Climate Change Causing Severe Weather, Say Scientists
A new report compiled by nearly 400 scientists from 48 countries explains how climate change may have influenced certain individual weather events this year, from droughts to heat waves.
What's the Latest Development?
A new report compiled by nearly 400 scientists from 48 countries explains how climate change may have influenced certain individual weather events this year, from droughts and heat waves in the US and Africa to extreme temperature variability in the UK. While the report emphasizes the role of well-understood phenomena, like La Niña, it also examines more anomalous extreme weather. "2011 was notable for many extreme weather and climate events.

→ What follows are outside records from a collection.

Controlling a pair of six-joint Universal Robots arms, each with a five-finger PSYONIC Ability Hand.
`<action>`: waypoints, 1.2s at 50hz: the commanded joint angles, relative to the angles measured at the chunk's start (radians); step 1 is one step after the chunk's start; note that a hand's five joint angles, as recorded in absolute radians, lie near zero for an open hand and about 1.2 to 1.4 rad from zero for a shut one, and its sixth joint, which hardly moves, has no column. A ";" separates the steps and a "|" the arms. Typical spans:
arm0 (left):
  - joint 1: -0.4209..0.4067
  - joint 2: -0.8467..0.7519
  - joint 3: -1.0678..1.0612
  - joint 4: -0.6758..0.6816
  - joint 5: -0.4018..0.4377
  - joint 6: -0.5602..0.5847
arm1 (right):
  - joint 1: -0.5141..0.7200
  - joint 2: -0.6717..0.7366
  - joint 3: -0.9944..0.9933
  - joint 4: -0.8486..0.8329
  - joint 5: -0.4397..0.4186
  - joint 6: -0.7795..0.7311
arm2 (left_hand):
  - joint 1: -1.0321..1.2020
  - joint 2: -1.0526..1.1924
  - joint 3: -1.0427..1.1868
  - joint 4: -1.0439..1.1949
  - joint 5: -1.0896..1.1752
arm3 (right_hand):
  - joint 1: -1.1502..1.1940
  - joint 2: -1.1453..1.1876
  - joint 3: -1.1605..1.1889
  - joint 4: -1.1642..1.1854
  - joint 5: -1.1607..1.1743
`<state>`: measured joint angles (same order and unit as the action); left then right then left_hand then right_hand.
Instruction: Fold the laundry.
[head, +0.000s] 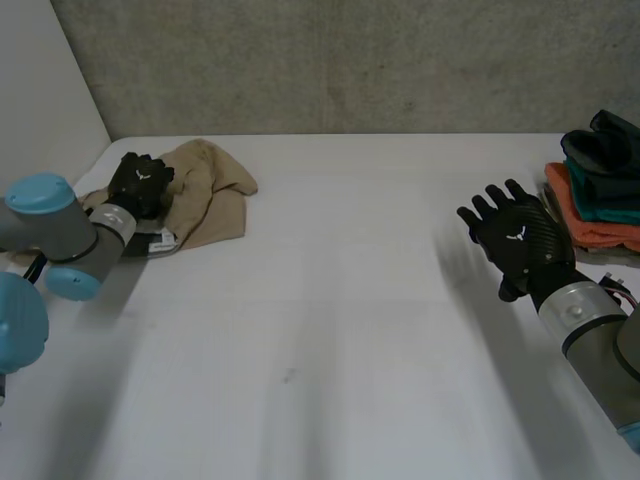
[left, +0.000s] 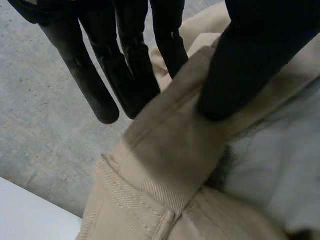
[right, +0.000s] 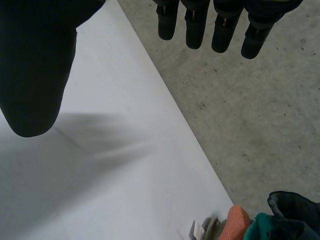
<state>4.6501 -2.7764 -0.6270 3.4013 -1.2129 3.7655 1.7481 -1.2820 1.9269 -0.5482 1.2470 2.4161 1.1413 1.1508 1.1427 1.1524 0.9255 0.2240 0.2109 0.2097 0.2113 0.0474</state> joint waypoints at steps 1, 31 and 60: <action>-0.031 0.043 -0.008 -0.002 -0.051 -0.056 | 0.001 -0.002 -0.002 -0.001 0.000 0.001 | 0.255 0.246 0.254 0.244 0.296 | -0.049 -0.036 -0.035 -0.037 -0.047; -0.598 0.645 -0.385 -0.269 -0.106 -0.506 | -0.001 -0.080 -0.038 0.091 0.216 0.105 | 0.255 0.246 0.254 0.244 0.296 | -0.049 -0.036 -0.035 -0.037 -0.047; -0.332 0.565 -0.355 -0.275 -0.166 -0.250 | 0.102 -0.109 -0.074 0.519 0.213 0.451 | -0.887 -0.896 -0.888 -0.898 -0.845 | -0.049 -0.036 -0.035 -0.037 -0.047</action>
<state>4.1303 -2.1496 -0.9962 3.1223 -1.4175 3.3458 1.7762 -1.3836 1.8406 -0.1272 1.4668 2.8080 0.2876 0.2747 0.2741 0.2717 0.0844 0.2240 0.2109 0.2096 0.2113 0.0473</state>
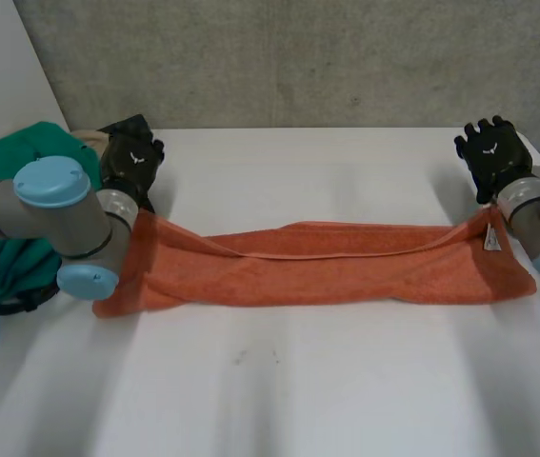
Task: Fold the laundry.
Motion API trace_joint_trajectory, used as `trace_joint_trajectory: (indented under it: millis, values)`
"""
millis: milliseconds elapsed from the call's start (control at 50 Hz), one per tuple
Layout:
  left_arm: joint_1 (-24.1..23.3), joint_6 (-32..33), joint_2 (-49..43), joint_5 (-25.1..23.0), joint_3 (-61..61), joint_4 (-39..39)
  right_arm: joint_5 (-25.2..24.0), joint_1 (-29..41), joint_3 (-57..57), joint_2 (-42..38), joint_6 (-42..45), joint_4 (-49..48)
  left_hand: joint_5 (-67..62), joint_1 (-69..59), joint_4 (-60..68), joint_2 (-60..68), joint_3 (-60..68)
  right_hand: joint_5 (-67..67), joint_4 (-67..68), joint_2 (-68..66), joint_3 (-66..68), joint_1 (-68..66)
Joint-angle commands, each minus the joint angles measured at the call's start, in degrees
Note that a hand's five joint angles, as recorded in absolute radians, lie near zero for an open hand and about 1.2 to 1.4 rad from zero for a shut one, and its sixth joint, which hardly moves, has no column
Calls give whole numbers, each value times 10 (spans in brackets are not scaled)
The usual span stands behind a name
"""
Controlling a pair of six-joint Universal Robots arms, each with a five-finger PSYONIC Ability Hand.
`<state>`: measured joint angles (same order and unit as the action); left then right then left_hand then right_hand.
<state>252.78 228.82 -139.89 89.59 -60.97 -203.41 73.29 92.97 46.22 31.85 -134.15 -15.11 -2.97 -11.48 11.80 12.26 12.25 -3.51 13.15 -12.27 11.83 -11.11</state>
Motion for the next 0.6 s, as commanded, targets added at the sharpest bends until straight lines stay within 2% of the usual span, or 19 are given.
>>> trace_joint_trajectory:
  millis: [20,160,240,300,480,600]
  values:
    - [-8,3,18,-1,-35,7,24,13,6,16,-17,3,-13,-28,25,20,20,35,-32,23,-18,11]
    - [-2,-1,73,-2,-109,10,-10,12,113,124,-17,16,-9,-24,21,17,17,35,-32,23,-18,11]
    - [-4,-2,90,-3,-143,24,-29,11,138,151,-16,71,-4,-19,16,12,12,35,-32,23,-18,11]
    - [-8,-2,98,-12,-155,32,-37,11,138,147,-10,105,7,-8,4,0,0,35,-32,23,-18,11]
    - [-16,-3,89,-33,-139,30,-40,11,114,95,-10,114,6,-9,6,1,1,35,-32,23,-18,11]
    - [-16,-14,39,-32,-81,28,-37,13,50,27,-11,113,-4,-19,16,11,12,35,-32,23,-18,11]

La Niña played a key role in many, but certainly not all of them," said Tom Karl, director of the National Oceanic and Atmospheric Administration (NOAA)'s National Climatic Center.
What's the Big Idea?
Authors of the study found that a heat wave is now around 20 times more likely during a La Niña year than it was during the 1960s, and that frigid Decembers are half as likely to occur now compared to 50 years ago. "While it remains hard to link single events to human-caused climate change, 'scientific thinking has moved on and now it is widely accepted that attribution statements about individual weather or climate events are possible,' the report added." Scientists liken carbon's role in climate change to the effect of steroids on a baseball player. While steroids are likely the cause of improved performance, a natural variability in the player's swings must be accounted for.